● **THE TASK**
Your output should be the lines of the entries below, exactly, from the first one through the line that holds "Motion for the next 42".
*** Opening of MATERIAL PROVIDED ***
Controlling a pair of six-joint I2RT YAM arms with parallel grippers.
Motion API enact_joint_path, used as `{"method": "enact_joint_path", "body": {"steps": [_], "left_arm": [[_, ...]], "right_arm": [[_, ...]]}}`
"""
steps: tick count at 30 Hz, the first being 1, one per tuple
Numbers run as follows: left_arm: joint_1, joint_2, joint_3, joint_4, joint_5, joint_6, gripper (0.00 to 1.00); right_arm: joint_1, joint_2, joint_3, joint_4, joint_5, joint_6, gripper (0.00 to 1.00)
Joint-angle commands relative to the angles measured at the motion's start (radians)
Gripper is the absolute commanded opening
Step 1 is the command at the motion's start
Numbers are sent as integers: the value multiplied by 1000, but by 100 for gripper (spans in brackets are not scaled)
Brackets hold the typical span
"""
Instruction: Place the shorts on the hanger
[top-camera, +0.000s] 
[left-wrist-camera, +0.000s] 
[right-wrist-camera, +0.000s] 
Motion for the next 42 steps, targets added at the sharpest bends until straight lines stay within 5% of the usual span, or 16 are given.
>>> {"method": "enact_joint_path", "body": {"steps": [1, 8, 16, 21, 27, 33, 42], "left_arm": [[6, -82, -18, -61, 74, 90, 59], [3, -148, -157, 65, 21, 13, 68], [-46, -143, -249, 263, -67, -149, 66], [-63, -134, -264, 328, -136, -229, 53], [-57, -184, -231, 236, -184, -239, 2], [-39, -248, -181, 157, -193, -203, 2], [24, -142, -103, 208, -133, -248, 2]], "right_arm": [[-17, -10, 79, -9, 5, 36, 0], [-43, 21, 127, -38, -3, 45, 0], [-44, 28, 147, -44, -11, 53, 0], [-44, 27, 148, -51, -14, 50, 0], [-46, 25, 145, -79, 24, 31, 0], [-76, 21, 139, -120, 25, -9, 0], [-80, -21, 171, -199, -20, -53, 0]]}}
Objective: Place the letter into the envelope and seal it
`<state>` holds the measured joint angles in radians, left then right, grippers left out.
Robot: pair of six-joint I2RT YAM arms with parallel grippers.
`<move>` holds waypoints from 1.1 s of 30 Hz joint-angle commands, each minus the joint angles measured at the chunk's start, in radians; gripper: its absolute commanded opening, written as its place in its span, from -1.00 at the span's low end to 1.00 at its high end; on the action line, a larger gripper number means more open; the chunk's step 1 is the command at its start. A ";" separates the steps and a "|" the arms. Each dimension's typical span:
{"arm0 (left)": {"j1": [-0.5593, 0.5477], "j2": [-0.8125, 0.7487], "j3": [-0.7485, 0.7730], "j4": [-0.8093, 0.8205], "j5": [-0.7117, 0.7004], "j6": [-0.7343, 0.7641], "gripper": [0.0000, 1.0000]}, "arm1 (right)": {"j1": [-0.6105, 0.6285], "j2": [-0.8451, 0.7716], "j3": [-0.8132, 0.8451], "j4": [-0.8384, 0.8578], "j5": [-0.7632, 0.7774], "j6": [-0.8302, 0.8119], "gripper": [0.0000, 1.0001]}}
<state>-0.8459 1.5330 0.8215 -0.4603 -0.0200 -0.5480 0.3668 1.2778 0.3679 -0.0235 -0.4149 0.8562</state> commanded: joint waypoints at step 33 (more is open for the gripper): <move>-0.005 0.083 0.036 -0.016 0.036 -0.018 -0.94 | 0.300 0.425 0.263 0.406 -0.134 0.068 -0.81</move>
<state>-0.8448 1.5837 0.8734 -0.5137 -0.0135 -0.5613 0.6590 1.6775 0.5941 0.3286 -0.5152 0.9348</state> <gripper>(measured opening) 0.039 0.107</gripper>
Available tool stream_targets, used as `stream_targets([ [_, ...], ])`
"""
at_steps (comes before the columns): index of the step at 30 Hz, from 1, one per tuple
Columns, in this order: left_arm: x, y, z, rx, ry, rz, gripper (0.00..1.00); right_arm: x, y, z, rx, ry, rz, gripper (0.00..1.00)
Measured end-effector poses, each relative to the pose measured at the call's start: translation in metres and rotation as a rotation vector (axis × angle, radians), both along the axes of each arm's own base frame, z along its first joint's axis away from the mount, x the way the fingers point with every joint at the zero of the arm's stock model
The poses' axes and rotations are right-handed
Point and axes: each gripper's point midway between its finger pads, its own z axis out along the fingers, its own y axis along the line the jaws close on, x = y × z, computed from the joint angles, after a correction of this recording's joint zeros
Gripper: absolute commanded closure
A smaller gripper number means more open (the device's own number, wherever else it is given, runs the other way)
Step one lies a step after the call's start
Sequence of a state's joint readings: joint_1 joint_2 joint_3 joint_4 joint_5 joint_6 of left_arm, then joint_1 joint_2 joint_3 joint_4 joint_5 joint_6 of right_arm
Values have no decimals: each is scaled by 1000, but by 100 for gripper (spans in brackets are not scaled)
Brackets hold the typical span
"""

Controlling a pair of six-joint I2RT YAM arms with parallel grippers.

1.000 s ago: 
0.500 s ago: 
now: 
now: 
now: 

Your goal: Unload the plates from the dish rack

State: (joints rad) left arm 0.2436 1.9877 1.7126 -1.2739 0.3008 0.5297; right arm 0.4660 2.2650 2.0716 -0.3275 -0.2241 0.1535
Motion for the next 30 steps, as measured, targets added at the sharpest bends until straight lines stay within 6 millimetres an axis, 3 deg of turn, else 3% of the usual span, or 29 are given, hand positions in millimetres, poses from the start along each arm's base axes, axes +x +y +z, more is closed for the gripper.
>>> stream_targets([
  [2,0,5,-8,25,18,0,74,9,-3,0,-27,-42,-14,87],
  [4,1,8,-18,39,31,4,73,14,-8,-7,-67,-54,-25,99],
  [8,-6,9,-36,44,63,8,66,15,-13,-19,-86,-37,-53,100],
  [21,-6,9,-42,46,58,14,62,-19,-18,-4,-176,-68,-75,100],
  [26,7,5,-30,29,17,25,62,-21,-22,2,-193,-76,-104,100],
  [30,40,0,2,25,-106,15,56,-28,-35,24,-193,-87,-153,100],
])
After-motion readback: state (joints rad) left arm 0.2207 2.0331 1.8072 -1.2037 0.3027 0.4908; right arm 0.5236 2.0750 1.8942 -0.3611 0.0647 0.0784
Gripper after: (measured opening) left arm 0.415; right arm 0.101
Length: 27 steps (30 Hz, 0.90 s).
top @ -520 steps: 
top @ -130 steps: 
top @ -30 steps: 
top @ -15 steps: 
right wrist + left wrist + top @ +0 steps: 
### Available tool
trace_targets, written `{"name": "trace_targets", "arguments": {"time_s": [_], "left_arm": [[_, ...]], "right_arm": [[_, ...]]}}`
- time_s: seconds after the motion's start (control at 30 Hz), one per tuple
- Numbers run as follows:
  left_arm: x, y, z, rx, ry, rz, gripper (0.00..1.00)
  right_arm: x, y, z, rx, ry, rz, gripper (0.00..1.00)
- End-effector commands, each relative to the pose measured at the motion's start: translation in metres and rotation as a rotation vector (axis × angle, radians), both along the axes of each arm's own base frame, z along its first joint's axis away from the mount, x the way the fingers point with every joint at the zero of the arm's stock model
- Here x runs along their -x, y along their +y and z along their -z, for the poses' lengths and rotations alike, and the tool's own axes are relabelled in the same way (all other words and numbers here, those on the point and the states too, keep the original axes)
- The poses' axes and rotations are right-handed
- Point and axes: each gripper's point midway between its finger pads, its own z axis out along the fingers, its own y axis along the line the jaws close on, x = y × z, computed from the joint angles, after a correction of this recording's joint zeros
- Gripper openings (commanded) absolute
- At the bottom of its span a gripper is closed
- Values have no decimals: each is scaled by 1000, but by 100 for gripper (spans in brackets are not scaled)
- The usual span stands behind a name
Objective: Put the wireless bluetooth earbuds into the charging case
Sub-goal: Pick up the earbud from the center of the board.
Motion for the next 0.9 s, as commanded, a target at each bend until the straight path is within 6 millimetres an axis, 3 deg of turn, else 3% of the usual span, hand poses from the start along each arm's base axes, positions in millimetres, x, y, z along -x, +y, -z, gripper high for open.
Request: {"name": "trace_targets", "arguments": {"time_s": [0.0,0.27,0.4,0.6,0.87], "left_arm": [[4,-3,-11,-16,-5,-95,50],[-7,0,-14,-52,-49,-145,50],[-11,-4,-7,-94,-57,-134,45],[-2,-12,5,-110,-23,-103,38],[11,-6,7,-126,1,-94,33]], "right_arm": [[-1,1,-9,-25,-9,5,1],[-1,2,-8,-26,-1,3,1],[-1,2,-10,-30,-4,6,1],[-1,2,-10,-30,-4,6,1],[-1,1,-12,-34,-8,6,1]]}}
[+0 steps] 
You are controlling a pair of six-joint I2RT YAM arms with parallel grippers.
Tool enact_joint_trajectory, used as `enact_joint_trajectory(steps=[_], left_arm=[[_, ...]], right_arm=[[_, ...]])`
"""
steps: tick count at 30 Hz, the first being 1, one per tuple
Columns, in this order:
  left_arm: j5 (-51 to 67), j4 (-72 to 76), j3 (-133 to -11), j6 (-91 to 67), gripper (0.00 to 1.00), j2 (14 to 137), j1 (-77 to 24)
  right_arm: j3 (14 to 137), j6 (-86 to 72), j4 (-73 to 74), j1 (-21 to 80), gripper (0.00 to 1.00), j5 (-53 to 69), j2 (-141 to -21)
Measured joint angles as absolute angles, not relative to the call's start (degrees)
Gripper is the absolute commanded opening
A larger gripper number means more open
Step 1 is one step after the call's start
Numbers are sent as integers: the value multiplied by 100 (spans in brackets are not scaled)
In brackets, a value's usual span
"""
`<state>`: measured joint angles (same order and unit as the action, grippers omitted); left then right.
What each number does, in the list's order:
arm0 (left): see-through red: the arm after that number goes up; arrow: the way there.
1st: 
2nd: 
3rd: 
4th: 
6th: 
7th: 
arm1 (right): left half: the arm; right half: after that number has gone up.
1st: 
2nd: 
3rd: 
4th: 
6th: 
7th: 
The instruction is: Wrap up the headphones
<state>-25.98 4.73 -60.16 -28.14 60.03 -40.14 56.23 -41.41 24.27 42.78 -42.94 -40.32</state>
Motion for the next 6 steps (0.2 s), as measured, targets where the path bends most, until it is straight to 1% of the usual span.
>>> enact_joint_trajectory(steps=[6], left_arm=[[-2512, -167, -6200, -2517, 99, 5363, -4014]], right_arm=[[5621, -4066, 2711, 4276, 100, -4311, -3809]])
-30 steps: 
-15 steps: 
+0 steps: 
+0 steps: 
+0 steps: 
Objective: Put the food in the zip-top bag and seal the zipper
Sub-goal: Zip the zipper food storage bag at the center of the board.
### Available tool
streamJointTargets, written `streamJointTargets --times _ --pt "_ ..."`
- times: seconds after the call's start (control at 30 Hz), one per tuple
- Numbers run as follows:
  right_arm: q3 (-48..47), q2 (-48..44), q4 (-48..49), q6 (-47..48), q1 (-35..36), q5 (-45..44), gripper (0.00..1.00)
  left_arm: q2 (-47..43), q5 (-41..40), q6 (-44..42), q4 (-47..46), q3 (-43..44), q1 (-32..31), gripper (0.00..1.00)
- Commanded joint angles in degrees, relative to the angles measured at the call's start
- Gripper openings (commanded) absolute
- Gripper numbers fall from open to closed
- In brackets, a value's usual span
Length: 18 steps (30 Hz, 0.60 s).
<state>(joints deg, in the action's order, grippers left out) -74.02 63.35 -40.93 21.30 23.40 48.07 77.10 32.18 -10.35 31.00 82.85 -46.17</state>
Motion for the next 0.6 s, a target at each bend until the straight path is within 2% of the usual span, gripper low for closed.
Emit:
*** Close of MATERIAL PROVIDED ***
● **ANSWER SECTION**
Controlling a pair of six-joint I2RT YAM arms with parallel grippers.
Motion API enact_joint_path, used as `{"method": "enact_joint_path", "body": {"steps": [_], "left_arm": [[_, ...]], "right_arm": [[_, ...]]}}`
"""
steps: tick count at 30 Hz, the first being 1, one per tuple
Numbers run as follows: left_arm: joint_1, joint_2, joint_3, joint_4, joint_5, joint_6, gripper (0.00 to 1.00); right_arm: joint_1, joint_2, joint_3, joint_4, joint_5, joint_6, gripper (0.00 to 1.00)
Joint-angle commands relative to the angles measured at the motion's start (radians)
Gripper is the absolute commanded opening
Step 1 is the command at the motion's start
Numbers are sent as integers: the value multiplied by 1000, but by 100 for gripper (spans in brackets are not scaled)
Brackets hold the typical span
"""
Instruction: Place the shorts on the hanger
[top-camera, +0.000s] 
[left-wrist-camera, +0.000s] 
[right-wrist-camera, +0.000s] 
Motion for the next 42 steps, targets added at the sharpest bends until straight lines stay within 5% of the usual span, or 16 are given.

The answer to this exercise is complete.